# EXERCISE DETAILS:
Copy each line of the data below, character for character.

(Data extracted from a collection)
_ _ _
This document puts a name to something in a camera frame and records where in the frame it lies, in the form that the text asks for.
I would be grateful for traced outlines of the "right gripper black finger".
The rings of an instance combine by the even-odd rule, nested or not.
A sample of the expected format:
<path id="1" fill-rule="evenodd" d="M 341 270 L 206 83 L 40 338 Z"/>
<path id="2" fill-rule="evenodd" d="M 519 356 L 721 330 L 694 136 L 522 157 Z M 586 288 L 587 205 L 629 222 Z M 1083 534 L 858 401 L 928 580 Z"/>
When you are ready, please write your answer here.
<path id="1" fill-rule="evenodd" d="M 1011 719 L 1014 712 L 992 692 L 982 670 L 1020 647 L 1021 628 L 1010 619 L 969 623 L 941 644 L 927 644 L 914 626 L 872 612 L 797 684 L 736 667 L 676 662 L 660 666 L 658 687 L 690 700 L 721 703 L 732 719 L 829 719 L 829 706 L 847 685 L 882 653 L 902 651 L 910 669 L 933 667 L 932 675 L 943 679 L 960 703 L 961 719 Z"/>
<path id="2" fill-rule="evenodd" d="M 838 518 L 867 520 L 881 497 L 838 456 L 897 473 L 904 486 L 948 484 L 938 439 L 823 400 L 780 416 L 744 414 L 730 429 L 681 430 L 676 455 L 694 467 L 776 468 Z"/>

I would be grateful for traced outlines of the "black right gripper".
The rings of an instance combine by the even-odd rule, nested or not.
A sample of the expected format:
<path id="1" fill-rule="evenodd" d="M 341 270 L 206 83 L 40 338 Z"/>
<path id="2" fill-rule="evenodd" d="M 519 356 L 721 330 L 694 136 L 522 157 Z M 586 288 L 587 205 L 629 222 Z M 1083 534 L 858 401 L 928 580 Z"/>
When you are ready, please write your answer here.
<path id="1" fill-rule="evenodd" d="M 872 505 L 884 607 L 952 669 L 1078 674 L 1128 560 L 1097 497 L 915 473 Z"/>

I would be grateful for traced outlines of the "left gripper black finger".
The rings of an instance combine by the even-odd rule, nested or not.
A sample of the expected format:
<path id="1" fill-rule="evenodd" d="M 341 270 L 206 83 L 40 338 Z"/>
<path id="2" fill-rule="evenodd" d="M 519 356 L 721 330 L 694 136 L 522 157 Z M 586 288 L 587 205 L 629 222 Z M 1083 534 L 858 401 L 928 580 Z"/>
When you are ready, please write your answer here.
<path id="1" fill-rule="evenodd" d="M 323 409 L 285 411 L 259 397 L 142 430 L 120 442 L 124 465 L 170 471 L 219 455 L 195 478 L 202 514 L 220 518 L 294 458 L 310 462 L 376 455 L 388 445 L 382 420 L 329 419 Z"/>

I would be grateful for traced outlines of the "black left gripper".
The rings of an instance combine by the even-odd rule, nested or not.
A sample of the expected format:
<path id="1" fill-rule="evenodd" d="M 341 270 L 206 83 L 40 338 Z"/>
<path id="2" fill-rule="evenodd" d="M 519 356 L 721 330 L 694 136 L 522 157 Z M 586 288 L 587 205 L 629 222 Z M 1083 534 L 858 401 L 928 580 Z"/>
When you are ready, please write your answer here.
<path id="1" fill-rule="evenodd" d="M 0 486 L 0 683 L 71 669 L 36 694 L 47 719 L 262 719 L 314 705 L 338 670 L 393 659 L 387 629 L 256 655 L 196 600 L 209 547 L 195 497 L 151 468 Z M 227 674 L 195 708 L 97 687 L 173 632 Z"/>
_ _ _
# TASK OUTPUT:
This document puts a name to something in a camera frame and records where in the frame it lies, in the form that the text asks for.
I would be grateful for traced outlines of the "right gripper black finger".
The rings of an instance combine by the even-odd rule, nested or not.
A sample of the expected format:
<path id="1" fill-rule="evenodd" d="M 341 270 L 206 83 L 40 338 Z"/>
<path id="2" fill-rule="evenodd" d="M 519 356 L 721 330 L 694 136 L 522 157 Z M 586 288 L 587 205 L 629 222 Z M 1083 534 L 858 401 L 928 580 Z"/>
When you are ready, please write your answer here.
<path id="1" fill-rule="evenodd" d="M 1011 719 L 1014 712 L 992 692 L 982 670 L 1020 647 L 1021 628 L 1010 619 L 969 623 L 941 644 L 927 644 L 914 626 L 872 612 L 797 684 L 736 667 L 676 662 L 660 666 L 658 687 L 690 700 L 721 703 L 732 719 L 829 719 L 829 706 L 847 685 L 882 653 L 902 651 L 910 669 L 933 667 L 932 675 L 943 679 L 960 703 L 961 719 Z"/>
<path id="2" fill-rule="evenodd" d="M 838 518 L 867 520 L 881 497 L 838 456 L 897 473 L 904 486 L 948 484 L 938 439 L 823 400 L 780 416 L 744 414 L 730 429 L 681 430 L 676 455 L 694 467 L 776 468 Z"/>

I would be grateful for traced outlines of the "black right gripper".
The rings of an instance combine by the even-odd rule, nested or not.
A sample of the expected format:
<path id="1" fill-rule="evenodd" d="M 341 270 L 206 83 L 40 338 Z"/>
<path id="2" fill-rule="evenodd" d="M 519 356 L 721 330 L 694 136 L 522 157 Z M 586 288 L 587 205 L 629 222 Z M 1083 534 L 858 401 L 928 580 Z"/>
When you are ready, please write your answer here.
<path id="1" fill-rule="evenodd" d="M 872 505 L 884 607 L 952 669 L 1078 674 L 1128 560 L 1097 497 L 915 473 Z"/>

I would be grateful for traced outlines of the "left gripper black finger".
The rings of an instance combine by the even-odd rule, nested or not.
A sample of the expected format:
<path id="1" fill-rule="evenodd" d="M 341 270 L 206 83 L 40 338 Z"/>
<path id="2" fill-rule="evenodd" d="M 519 356 L 721 330 L 694 136 L 522 157 Z M 586 288 L 587 205 L 629 222 Z M 1083 534 L 858 401 L 928 580 Z"/>
When you are ready, please write your answer here.
<path id="1" fill-rule="evenodd" d="M 323 409 L 285 411 L 259 397 L 142 430 L 120 442 L 124 465 L 170 471 L 219 455 L 195 478 L 202 514 L 220 518 L 294 458 L 310 462 L 376 455 L 388 445 L 382 420 L 329 419 Z"/>

I would be grateful for traced outlines of the "black left gripper".
The rings of an instance combine by the even-odd rule, nested or not.
A sample of the expected format:
<path id="1" fill-rule="evenodd" d="M 341 270 L 206 83 L 40 338 Z"/>
<path id="2" fill-rule="evenodd" d="M 519 356 L 721 330 L 694 136 L 522 157 Z M 586 288 L 587 205 L 629 222 Z M 1083 534 L 858 401 L 928 580 Z"/>
When you are ready, please write your answer here.
<path id="1" fill-rule="evenodd" d="M 0 486 L 0 683 L 71 669 L 36 694 L 47 719 L 262 719 L 314 705 L 338 670 L 393 659 L 387 629 L 256 655 L 196 600 L 209 547 L 195 497 L 151 468 Z M 227 674 L 195 708 L 97 687 L 173 632 Z"/>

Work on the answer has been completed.